Existing models of consumer direction have some drawbacks, according to state officials, consumers and providers. The most frequently cited relate to the need to make it easier for consumers to find and employ qualified workers.

  • Lora Connolly noted that a "potential weakness, and something that we are trying to work on, is that consumer-directed workers are primarily paid minimum wages with no benefits, historically, for the employees over the last number of years. Although we speak about individuals finding family members or church members to help, given the wage of the labor market and the high cost of California cities -- even for consumers seeking family members -- it has gotten harder and harder in the IHSS program. The IHSS Program also probably best serves individuals who are cognitively intact. We have not had the counseling or training side built into the program. These are some of the issues that we are trying to address in California."

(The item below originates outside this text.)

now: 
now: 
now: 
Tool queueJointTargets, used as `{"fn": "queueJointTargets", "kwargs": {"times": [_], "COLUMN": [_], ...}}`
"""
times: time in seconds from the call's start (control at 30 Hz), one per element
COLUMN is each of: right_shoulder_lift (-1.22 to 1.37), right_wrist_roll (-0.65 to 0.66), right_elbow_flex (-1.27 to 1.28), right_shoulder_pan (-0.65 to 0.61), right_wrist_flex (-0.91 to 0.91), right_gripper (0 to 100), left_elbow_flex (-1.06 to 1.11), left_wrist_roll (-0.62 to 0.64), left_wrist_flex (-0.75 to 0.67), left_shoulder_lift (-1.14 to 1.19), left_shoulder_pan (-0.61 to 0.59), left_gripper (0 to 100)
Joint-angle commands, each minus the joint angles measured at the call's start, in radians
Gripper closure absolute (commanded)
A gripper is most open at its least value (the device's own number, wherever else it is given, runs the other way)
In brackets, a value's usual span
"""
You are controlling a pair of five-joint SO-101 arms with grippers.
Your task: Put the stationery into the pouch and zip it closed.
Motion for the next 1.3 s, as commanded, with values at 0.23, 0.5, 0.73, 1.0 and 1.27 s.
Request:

    Lora went on to describe legislation passed by the California State Legislature in 1992 allowing counties to develop "public authorities." The function of the public authorities is to act as "employer of record" with respect to collective bargaining over wages and benefits for consumer-employed workers (recognizing that public program beneficiaries themselves have no say in how much funding the state and the counties provide to pay IHSS workers wages and benefits). The public authorities are also authorized to establish registries to help IHSS Program participants find workers, provide training, and establish advisory groups, of which 50 percent of members must be consumers of personal assistance services. Lora reported that, as of June 2001, California had eight public authorities, some of which were already quite well established, and others under development.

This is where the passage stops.